## WHAT YOU ARE ASKED TO DO
Using the material below, print a verbatim copy of every line from the one containing "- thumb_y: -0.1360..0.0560" through the one containing "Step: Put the", inclusive, and omit the pictures.

◇ ◇ ◇

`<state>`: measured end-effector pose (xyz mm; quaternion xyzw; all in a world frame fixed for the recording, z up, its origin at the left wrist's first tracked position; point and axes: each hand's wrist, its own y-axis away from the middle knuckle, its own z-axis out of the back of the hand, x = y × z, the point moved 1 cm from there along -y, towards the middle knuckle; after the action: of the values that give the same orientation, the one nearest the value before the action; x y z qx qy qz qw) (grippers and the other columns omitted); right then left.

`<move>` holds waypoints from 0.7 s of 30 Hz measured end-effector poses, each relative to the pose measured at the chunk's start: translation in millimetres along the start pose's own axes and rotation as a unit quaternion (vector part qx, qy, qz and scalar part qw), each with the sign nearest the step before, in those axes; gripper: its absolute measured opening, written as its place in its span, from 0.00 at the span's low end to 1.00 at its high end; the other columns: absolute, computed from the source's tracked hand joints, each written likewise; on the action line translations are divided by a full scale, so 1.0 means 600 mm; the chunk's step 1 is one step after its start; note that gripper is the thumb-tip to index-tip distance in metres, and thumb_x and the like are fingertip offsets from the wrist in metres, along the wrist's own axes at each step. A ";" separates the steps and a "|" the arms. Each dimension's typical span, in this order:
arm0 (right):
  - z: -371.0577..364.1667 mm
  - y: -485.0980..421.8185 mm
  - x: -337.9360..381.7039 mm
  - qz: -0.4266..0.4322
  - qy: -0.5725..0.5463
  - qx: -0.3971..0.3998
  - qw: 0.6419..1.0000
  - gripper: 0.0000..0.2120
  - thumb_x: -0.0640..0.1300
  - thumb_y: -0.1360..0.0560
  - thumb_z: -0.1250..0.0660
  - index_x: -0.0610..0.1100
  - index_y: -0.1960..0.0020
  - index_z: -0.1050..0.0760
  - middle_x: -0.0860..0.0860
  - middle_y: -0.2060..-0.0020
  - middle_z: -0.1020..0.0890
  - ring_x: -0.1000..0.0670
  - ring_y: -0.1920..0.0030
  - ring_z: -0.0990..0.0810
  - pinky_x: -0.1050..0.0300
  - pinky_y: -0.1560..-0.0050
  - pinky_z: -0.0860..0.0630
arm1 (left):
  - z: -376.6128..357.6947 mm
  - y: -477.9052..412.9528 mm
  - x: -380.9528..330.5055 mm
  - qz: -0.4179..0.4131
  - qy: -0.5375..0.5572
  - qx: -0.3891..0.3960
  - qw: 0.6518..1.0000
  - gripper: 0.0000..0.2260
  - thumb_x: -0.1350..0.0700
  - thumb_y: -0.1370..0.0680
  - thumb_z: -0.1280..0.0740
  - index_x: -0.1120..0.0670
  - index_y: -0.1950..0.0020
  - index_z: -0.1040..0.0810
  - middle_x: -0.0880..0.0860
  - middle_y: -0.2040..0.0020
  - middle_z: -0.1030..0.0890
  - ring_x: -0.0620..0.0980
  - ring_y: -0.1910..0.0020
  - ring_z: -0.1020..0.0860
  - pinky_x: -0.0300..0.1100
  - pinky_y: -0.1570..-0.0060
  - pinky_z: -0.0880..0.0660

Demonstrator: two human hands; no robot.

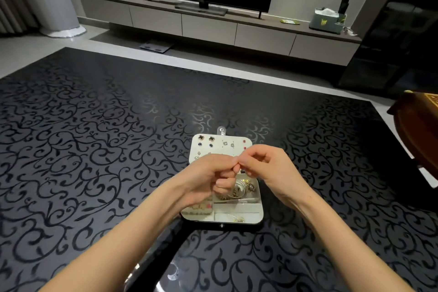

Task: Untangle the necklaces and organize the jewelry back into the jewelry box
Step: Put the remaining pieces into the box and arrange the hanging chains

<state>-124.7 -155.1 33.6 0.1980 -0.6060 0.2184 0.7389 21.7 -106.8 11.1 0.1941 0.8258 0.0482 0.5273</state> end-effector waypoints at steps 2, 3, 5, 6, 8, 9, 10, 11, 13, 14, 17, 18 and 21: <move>-0.002 -0.011 0.000 0.005 0.027 0.015 1.000 0.09 0.41 0.25 0.34 0.40 0.61 0.21 0.42 0.64 0.22 0.51 0.66 0.32 0.61 0.64 0.33 | 0.004 -0.008 -0.004 0.016 0.059 0.000 0.998 0.09 0.58 0.26 0.38 0.57 0.67 0.29 0.47 0.75 0.38 0.42 0.78 0.39 0.31 0.78 0.44; -0.005 -0.017 -0.001 0.007 0.042 0.021 0.999 0.10 0.43 0.24 0.36 0.40 0.62 0.21 0.42 0.65 0.24 0.52 0.67 0.33 0.62 0.64 0.34 | 0.006 -0.012 -0.007 0.024 0.075 -0.005 0.997 0.09 0.58 0.27 0.38 0.57 0.68 0.29 0.47 0.75 0.38 0.41 0.79 0.39 0.31 0.79 0.44; -0.013 -0.029 -0.005 0.001 0.043 0.033 0.999 0.13 0.44 0.22 0.38 0.41 0.62 0.23 0.43 0.66 0.28 0.53 0.67 0.35 0.63 0.65 0.35 | 0.012 -0.019 -0.011 0.036 0.095 -0.020 0.995 0.09 0.58 0.28 0.38 0.56 0.69 0.30 0.47 0.75 0.39 0.41 0.80 0.39 0.31 0.79 0.46; -0.016 -0.035 -0.008 -0.006 0.021 0.040 0.999 0.14 0.44 0.21 0.39 0.41 0.63 0.23 0.44 0.67 0.31 0.53 0.67 0.36 0.62 0.64 0.36 | 0.015 -0.023 -0.012 0.043 0.103 -0.026 0.993 0.09 0.58 0.28 0.38 0.56 0.69 0.30 0.47 0.75 0.40 0.41 0.80 0.40 0.31 0.78 0.47; -0.019 -0.046 -0.017 -0.035 -0.038 0.052 0.997 0.15 0.43 0.21 0.41 0.39 0.63 0.25 0.45 0.70 0.34 0.52 0.68 0.38 0.60 0.65 0.38 | 0.019 -0.029 -0.012 0.056 0.107 -0.039 0.992 0.10 0.59 0.27 0.39 0.56 0.69 0.31 0.48 0.75 0.40 0.41 0.80 0.40 0.31 0.78 0.48; -0.020 -0.051 -0.020 -0.052 -0.068 0.057 0.995 0.15 0.42 0.20 0.41 0.37 0.64 0.26 0.48 0.72 0.35 0.53 0.69 0.39 0.61 0.66 0.39 | 0.021 -0.031 -0.012 0.061 0.106 -0.046 0.991 0.11 0.60 0.25 0.40 0.56 0.69 0.32 0.48 0.75 0.40 0.41 0.80 0.40 0.31 0.78 0.48; -0.023 -0.056 -0.024 -0.070 -0.101 0.062 0.990 0.16 0.41 0.20 0.42 0.36 0.64 0.27 0.50 0.74 0.35 0.54 0.70 0.39 0.63 0.68 0.40 | 0.024 -0.034 -0.011 0.064 0.105 -0.053 0.991 0.12 0.60 0.24 0.41 0.57 0.68 0.32 0.48 0.76 0.39 0.41 0.80 0.40 0.31 0.78 0.48; -0.025 -0.060 -0.027 -0.088 -0.139 0.063 0.984 0.16 0.40 0.20 0.43 0.35 0.64 0.27 0.51 0.75 0.34 0.55 0.72 0.39 0.64 0.70 0.40 | 0.024 -0.035 -0.012 0.065 0.104 -0.059 0.991 0.13 0.60 0.23 0.41 0.57 0.68 0.32 0.47 0.76 0.39 0.41 0.81 0.40 0.31 0.78 0.48; -0.030 -0.066 -0.030 -0.121 -0.215 0.062 0.967 0.16 0.40 0.21 0.43 0.34 0.64 0.28 0.51 0.75 0.34 0.55 0.73 0.38 0.63 0.71 0.40 | 0.026 -0.038 -0.014 0.063 0.110 -0.070 0.989 0.15 0.60 0.23 0.41 0.57 0.70 0.30 0.47 0.76 0.39 0.41 0.81 0.40 0.31 0.78 0.48; -0.032 -0.070 -0.033 -0.137 -0.246 0.059 0.958 0.15 0.40 0.21 0.43 0.34 0.64 0.28 0.50 0.75 0.34 0.55 0.74 0.37 0.63 0.71 0.39 | 0.028 -0.040 -0.015 0.065 0.121 -0.071 0.988 0.17 0.60 0.23 0.41 0.57 0.72 0.29 0.47 0.77 0.39 0.41 0.81 0.40 0.31 0.78 0.49; -0.031 -0.076 -0.039 -0.166 -0.303 0.052 0.937 0.15 0.40 0.22 0.42 0.34 0.64 0.28 0.49 0.74 0.34 0.55 0.74 0.37 0.63 0.73 0.37 | 0.028 -0.044 -0.016 0.083 0.164 -0.067 0.981 0.21 0.60 0.22 0.42 0.59 0.75 0.26 0.48 0.77 0.39 0.41 0.82 0.40 0.30 0.81 0.47; -0.031 -0.077 -0.042 -0.169 -0.308 0.051 0.935 0.15 0.40 0.22 0.42 0.34 0.64 0.28 0.49 0.73 0.34 0.54 0.73 0.37 0.63 0.73 0.37 | 0.028 -0.045 -0.016 0.088 0.173 -0.067 0.979 0.21 0.60 0.22 0.43 0.59 0.75 0.25 0.48 0.77 0.38 0.41 0.82 0.40 0.30 0.82 0.46; -0.034 -0.082 -0.048 -0.169 -0.308 0.049 0.935 0.15 0.40 0.21 0.42 0.35 0.64 0.28 0.48 0.72 0.34 0.54 0.72 0.37 0.63 0.73 0.36 | 0.032 -0.049 -0.015 0.094 0.189 -0.077 0.974 0.21 0.61 0.22 0.43 0.60 0.74 0.26 0.49 0.77 0.38 0.41 0.82 0.40 0.30 0.83 0.46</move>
<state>-85.6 -186.7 0.0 0.3913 -0.7497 0.0479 0.5316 34.3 -139.5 2.1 0.2170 0.8824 0.1968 0.3681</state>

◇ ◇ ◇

## OUTPUT FOR THIS EXERCISE
  - thumb_y: -0.1360..0.0560
  - thumb_z: -0.1250..0.0660
  - index_x: -0.0610..0.1100
  - index_y: -0.1960..0.0020
  - index_z: -0.1050..0.0760
  - middle_x: -0.0860..0.0860
  - middle_y: -0.2060..-0.0020
  - middle_z: -0.1020..0.0890
  - ring_x: -0.1000..0.0670
  - ring_y: -0.1920..0.0030
  - ring_z: -0.0990..0.0810
  - pinky_x: -0.1050..0.0300
  - pinky_y: -0.1560..-0.0050
  - pinky_z: -0.0860..0.0630
arm1 (left):
  - z: -376.6128..357.6947 mm
  - y: -477.9052..412.9528 mm
  - x: -380.9528..330.5055 mm
  - qz: -0.4179..0.4131
  - qy: -0.5375..0.5572
  - qx: -0.3891..0.3960
  - qw: 0.6518..1.0000
  - gripper: 0.0000..0.2260
  - thumb_x: -0.1350..0.0700
  - thumb_y: -0.1370..0.0680
  - thumb_z: -0.1280..0.0740
  - index_x: -0.1120..0.0670
  - index_y: -0.1950..0.0020
  - index_z: -0.1040..0.0810
  - middle_x: -0.0880..0.0860
  - middle_y: -0.2040..0.0020
  - middle_z: -0.1030..0.0890
  - ring_x: -0.0620..0.0980
  - ring_y: -0.1910..0.0020
  - ring_z: -0.1020..0.0860
  - pinky_x: -0.0300..0.1100
  - pinky_y: -0.1570..-0.0060
  - pinky_z: -0.0880..0.0660

Demonstrator: two human hands; no robot.


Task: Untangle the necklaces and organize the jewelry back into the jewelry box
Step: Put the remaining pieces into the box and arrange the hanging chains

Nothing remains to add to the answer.